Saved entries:

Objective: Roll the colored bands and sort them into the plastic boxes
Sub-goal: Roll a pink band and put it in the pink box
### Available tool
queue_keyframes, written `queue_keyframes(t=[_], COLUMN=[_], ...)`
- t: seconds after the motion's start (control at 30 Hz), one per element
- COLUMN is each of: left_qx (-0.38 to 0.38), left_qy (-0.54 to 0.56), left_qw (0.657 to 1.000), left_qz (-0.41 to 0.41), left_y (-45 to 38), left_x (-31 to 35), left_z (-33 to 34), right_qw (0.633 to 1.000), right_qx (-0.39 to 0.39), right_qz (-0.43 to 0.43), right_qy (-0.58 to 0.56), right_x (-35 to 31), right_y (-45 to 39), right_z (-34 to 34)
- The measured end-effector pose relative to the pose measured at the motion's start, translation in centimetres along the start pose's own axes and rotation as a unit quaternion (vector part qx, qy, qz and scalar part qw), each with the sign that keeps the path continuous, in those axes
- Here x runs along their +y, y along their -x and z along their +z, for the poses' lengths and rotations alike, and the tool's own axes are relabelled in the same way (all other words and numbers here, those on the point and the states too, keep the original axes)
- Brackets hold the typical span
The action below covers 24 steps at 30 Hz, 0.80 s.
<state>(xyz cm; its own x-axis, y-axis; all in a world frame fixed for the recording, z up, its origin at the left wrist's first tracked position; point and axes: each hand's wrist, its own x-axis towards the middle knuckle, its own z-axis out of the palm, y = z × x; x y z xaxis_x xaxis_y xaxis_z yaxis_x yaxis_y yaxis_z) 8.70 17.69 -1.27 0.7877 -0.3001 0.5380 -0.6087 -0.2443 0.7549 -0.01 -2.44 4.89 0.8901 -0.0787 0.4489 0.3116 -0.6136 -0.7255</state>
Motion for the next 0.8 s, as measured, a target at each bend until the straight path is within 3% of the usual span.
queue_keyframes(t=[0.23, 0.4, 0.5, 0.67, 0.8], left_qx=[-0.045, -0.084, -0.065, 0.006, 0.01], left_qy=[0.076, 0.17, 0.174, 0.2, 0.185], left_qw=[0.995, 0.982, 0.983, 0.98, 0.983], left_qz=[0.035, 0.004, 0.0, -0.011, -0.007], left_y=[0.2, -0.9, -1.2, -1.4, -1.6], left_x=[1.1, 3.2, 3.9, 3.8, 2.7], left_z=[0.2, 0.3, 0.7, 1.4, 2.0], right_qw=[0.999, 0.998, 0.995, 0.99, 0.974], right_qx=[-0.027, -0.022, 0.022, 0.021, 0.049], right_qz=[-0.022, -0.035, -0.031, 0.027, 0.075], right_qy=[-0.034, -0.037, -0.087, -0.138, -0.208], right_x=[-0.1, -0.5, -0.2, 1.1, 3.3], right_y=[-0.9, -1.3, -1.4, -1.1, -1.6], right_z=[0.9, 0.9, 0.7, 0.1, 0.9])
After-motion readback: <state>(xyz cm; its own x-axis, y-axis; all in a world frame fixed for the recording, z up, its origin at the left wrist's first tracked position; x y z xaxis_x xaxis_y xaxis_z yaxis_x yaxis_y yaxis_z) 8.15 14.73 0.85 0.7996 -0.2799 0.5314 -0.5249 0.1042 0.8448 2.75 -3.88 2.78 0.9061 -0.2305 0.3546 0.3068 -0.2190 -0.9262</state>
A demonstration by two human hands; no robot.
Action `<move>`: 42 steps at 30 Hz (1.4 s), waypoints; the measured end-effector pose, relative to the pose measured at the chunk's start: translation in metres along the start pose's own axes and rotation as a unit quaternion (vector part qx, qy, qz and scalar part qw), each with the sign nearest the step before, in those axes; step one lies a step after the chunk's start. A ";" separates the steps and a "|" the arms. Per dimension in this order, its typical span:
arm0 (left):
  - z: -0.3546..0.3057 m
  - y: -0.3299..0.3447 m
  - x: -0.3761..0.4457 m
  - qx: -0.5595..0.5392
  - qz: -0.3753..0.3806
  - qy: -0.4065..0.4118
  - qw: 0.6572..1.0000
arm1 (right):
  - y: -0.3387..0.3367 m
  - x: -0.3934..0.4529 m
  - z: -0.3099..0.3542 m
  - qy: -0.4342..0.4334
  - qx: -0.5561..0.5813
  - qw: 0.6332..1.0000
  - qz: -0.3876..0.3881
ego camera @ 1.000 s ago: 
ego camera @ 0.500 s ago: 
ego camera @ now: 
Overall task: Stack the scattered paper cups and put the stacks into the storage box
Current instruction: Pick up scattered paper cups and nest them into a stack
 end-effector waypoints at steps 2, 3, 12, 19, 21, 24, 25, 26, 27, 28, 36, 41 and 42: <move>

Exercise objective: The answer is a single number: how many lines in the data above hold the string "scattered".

Answer section: 2